Cette semaine, je suis tombée sur un phénomène que je ne connaissais pas : les feeder fetishes. En gros, les feedees sont des personnes qui retirent du plaisir sexuel à manger et à afficher des courbes corporelles très voluptueuses. Passons sous silence le fait que je me suis sentie comme une véritable matante devant cette préférence sexuelle. Chacun fait bien ce qu’il veut sous la couette même si, à force de parcourir internet, j’en suis venue à la conclusion que je suis assez traditionnelle merci.
Je suis tombée sur les feeder fetishes la même semaine où le blogue This is better than porn publiait de magnifiques photos où on peut admirer la photographe Julie Artacho dans son costume d’Ève (taille plus). Même si les photos de la série n’ont rien à voir avec le mouvement fétichiste dans je parle plus haut, je me suis dit que c’était quand même intéressant de tomber sur ces corps atypiques à quelques jours d’intervalle. En parcourant Facebook, j’ai vu que Julie avait elle aussi vu la vidéo mettant en scène les fétichistes de la bouffe et y allait d’une explication sociologique fort intéressante. Je suis certaine qu’elle ne m’en voudra pas de la citer : «Je me dis que dans une société où on nous culpabilise toujours sur la bouffe qu’on ingère, c’est comme aller chercher le plaisir dans cette sorte de libération-là, mais d’une manière vraiment grandiose. Je peux comprendre le plaisir associé à ça. En même temps, y’a plein de fétichismes qui existent et qui n’affectent pas la santé physique des gens impliqués. C’est sûr que dans ce cas-ci, je peux pas ne pas y penser et trouver ça troublant.» C’est intéressant parce que le commentaire de Julie m’a fait comprendre pourquoi le mouvement feeder fetishes et les photos publiées sur This is better than porn, même si elles sont magnifiques et importantes, m’ont un tantinet bouleversés sur le moment. C’est que je ne m’autorise pas cette liberté là. Je m’interdis de manger ce que je veux et surtout, je ne montrerais jamais mon corps obèse nu si obèse j’étais.

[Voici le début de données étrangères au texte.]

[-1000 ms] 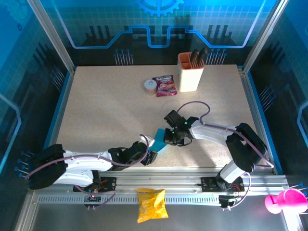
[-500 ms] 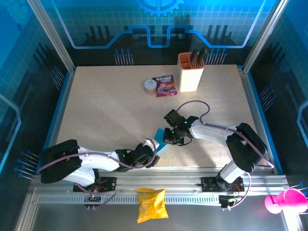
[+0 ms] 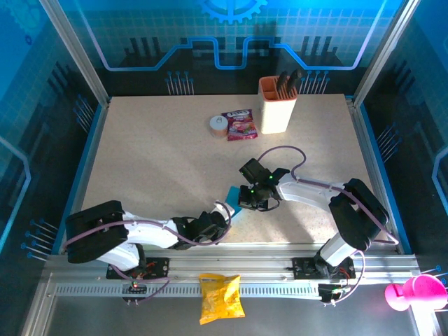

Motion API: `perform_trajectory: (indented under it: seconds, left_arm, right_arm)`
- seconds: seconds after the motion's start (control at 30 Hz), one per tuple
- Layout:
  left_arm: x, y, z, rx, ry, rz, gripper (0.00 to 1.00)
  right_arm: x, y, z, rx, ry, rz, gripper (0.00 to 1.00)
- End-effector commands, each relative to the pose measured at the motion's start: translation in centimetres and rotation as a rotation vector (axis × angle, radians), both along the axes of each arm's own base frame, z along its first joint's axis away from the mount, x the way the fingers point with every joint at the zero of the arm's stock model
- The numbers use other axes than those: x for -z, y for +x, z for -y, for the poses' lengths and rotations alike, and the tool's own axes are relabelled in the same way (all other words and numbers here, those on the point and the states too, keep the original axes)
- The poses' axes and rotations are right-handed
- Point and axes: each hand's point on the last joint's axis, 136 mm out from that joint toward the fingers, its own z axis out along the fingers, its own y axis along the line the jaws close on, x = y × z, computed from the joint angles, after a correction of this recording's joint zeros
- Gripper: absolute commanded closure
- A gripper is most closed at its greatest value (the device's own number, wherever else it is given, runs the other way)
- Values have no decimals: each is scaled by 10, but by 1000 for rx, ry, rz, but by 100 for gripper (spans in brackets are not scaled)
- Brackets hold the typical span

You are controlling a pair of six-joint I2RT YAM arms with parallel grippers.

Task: Fold a paper plane with a square sheet of paper (pick it up from the middle)
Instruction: Fold the wing for the fifth time at the center of the table.

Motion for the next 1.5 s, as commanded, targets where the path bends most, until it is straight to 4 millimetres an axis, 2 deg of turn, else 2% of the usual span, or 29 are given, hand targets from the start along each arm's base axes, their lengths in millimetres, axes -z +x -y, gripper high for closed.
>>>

Quand on pense à l’obésité, on songe tout de suite aux problèmes de santé qui y sont associés. Et c’est souvent la raison qu’on se donne pour intimider et diminuer les personnes en surpoids. «Ce n’est pas bon pour ta santé», qu’on leur dit. Et on y va de nos conseils condescendants sur comment perdre du poids et se remettre en forme. Pourtant, on se tait devant une personne qui se surentraîne et/ou se sous-alimente même si les risques pour sa santé sont aussi grands. On n’oserait jamais critiquer leur mode de vie parce que la société et le discours médical le valorisent.
Parler contre les gros, c’est donc accepté socialement. Avoir une opinion sur leur corps aussi. Lorsqu’on voit des gros qui affichent leurs rondeurs sans complexe apparent et nous les projettent en pleine face, je pense qu’il faut voir au-delà du simple désir de montrer des corps différents.
D’ailleurs, j’attire votre attention sur la couverture du numéro sur les corps atypiques du magazine Jeu, où Debbie Lynch-White apparait dans toute sa magnificence. On l’a donc trouvé courageuse d’oser se montrer ainsi. Il faut s’enlever de la tête que c’est courageux de la part des personnes obèses de montrer leur corps nu. Et je crois que c’est réducteur d’associer cette photo et celles de Julie à la notion de courage. Oui, les personnes aux corps atypiques ont le courage d’affronter les jugements de la société par rapport à leur corps, mais ces personnes existent chaque jour dans le corps qu’ils ont et se faire dire que ça prend du courage pour le faire, c’est un peu insultant pour eux. Ceci dit, ça fait du bien de voir des femmes et des hommes qui osent exposer leur corps surdimensionnés. C’est selon moi une réaction saine à toute la maigreur ambiante. En montrant des corps obèses, on pose un geste militant. On dit que les gros ont le droit d’exister et qu’ils ont aussi le droit d’être bien dans leur corps, de vivre, de manger et de baiser peu importe ce que la médecine ou les ayatollahs de la minceur en pensent.